Earl Spencer Woods, Jr. v. the State of Texas

Earl Spencer Woods, Jr. v. the State of Texas
Court of Civil Appeals of Texas · Decided October 23, 2024

Earl Spencer Woods, Jr. v. the State of Texas

Opinion

Fourth Court of Appeals San Antonio, Texas MEMORANDUM OPINION No. 04-24-00628-CR Earl Spencer WOODS, Jr., Appellant v. The STATE of Texas, Appellee From the 2nd 25th Judicial District Court, Guadalupe County, Texas Trial Court No. 21-0765-CR-A Honorable Jessica Crawford, Judge Presiding PER CURIAM Sitting: Rebeca C. Martinez, Chief Justice Luz Elena D. Chapa, Justice Lori Massey Brissette, Justice Delivered and Filed: October 23, 2024 DISMISSED In the clerk’s record for this appeal, the trial court’s certification states “this criminal case is a plea-bargain case, and the defendant has NO right of appeal.” It also contains a written plea bargain, and the punishment assessed did not exceed the punishment recommended by the prosecutor and agreed to by the defendant; Rule 25.2(a)(2) applies.
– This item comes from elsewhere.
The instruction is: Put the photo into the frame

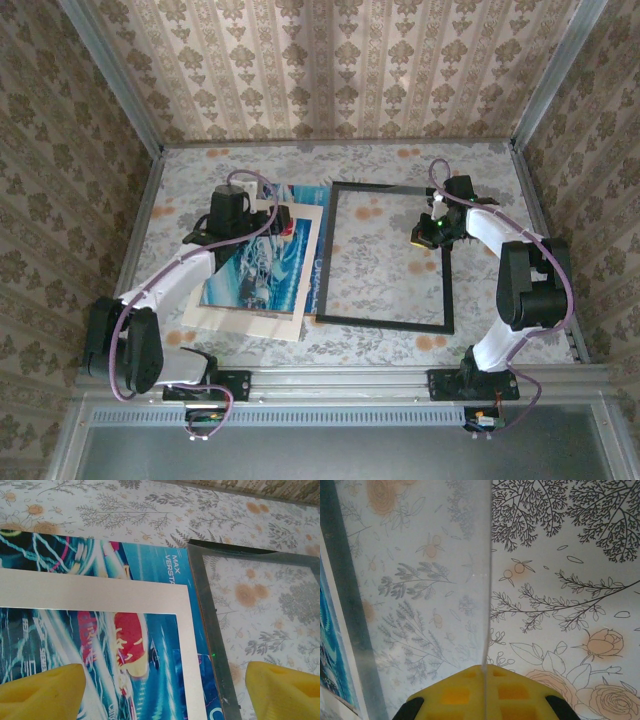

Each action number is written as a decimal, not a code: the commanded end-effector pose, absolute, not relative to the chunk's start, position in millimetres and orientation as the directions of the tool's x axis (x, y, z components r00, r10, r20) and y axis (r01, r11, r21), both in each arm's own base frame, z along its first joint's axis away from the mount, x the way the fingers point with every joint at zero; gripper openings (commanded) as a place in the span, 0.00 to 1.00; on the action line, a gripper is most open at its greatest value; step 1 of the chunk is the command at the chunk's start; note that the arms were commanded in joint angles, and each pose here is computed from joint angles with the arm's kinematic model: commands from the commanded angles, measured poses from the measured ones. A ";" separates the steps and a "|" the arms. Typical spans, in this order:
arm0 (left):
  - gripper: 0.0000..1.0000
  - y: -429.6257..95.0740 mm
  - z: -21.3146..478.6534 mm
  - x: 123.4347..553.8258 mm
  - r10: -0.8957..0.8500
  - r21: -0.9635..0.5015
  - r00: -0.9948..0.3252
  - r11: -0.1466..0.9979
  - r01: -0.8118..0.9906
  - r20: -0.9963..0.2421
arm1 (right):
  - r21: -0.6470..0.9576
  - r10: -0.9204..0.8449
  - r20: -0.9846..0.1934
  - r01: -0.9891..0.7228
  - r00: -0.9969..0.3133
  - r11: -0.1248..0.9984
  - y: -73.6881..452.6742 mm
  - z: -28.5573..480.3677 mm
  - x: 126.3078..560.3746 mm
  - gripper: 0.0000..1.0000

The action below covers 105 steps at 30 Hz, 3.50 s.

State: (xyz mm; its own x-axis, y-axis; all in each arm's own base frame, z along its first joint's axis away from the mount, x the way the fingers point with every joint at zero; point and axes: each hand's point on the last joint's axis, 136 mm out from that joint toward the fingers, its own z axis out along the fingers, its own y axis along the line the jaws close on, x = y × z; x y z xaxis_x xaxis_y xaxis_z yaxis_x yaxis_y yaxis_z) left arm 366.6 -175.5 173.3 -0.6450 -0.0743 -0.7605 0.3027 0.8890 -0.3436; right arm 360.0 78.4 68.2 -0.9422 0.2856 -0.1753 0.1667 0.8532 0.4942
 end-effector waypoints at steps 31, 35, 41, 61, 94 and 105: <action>0.85 -185.8 176.3 368.5 -0.057 -0.358 -0.656 0.872 0.334 -0.752 | 0.374 0.261 -0.192 0.175 -0.946 0.911 54.6 63.1 361.1 0.00; 0.86 -186.4 175.1 367.6 -0.054 -0.359 -0.659 0.870 0.338 -0.751 | 0.371 0.263 -0.190 0.179 -0.946 0.911 53.5 62.2 360.3 0.00; 0.89 -188.5 175.8 366.4 -0.044 -0.360 -0.659 0.864 0.353 -0.751 | 0.365 0.266 -0.192 0.183 -0.945 0.913 51.3 62.9 360.0 0.00; 0.91 -188.2 176.1 364.6 -0.038 -0.358 -0.662 0.864 0.355 -0.748 | 0.337 0.264 -0.195 0.189 -0.945 0.923 44.5 62.6 359.1 0.00; 0.92 -187.8 174.3 363.9 -0.032 -0.354 -0.665 0.865 0.356 -0.746 | 0.318 0.267 -0.201 0.195 -0.943 0.928 39.0 63.1 359.2 0.00; 0.92 -188.2 174.1 363.6 -0.032 -0.356 -0.666 0.864 0.357 -0.746 | 0.317 0.269 -0.197 0.198 -0.943 0.927 38.5 62.2 357.7 0.00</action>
State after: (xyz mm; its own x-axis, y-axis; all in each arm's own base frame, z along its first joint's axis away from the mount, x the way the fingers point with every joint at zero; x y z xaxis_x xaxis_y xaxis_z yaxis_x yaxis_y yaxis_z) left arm 361.8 -182.2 164.8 -0.6778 -0.0519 -0.7334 0.3249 0.8737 -0.3621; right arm 354.9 46.1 55.4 -0.9449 0.2735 -0.1800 0.2004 0.9179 0.3426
See TEX. R. APP. P. 25.2(a)(2).

Under Rule 25.2, if the clerk’s record does not contain “a certification that shows the defendant has the right of appeal,” this court must dismiss this appeal. Id. R. 25.2(d); see Chavez v. State, 183 S.W.3d 675, 680 (Tex. Crim. App. 2006).

04-24-00628-CR

On September 24, 2024, we notified Appellant that this appeal would be dismissed under Rule 25.2(d) unless an amended trial court certification showing that Appellant has the right of appeal was made part of the appellate record by October 14, 2024. See TEX. R. APP. P. 25.2(d), 37.1; see also Dears v. State, 154 S.W.3d 610, 613 (Tex. Crim. App. 2005); Daniels v. State, 110 S.W.3d 174, 176 (Tex. App.—San Antonio 2003, no pet.). To date, no response has been filed.

Because no response has been filed that contains an amended trial court certification showing that Appellant has the right of appeal, Rule 25.2(d) requires this court to dismiss this appeal. See Dears, 154 S.W.3d at 613; Daniels, 110 S.W.3d at 176. Accordingly, this appeal is dismissed.